(AIM OF THE EXERCISE): For this exercise, return exactly the lines of the material below that begin at the one with "bottle floral label?" and stop after the one with "bare human hand?".

(THE INPUT):
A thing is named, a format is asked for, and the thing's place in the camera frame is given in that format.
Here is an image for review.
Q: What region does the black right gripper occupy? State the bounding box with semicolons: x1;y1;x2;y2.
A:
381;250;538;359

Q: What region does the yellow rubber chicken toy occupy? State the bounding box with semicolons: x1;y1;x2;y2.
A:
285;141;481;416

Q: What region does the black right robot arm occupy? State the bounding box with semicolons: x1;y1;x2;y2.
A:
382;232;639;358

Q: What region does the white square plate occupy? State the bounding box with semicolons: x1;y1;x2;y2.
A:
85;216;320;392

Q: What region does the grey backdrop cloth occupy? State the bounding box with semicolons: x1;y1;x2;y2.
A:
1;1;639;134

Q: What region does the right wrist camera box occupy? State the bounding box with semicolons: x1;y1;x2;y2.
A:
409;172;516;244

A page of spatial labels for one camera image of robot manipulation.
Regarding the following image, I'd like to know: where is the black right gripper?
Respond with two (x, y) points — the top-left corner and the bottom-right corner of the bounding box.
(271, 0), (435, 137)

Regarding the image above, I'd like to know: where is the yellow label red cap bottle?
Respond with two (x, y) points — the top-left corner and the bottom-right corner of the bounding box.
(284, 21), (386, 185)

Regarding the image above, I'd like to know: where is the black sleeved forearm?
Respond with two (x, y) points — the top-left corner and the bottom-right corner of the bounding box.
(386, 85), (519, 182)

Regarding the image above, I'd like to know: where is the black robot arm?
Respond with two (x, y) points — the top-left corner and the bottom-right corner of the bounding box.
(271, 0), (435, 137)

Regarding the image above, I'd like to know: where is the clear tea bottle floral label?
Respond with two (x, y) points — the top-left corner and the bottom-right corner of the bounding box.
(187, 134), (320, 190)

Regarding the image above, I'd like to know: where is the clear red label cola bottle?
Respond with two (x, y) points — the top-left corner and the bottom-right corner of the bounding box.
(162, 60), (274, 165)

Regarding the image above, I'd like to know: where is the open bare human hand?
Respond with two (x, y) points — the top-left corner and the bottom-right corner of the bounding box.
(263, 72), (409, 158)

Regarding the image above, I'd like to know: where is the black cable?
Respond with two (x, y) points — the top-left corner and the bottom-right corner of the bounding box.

(REPLY):
Regarding the image above, I'd like to know: where is the clear tea bottle floral label?
Respond with two (x, y) points — the top-left corner and the bottom-right corner of the bounding box.
(187, 134), (320, 190)

Regarding the image above, I'd like to know: where is the clear red label cola bottle?
Respond with two (x, y) points — the top-left corner and the bottom-right corner of the bounding box.
(162, 60), (274, 165)

Regarding the image above, I'd like to know: where is the open bare human hand?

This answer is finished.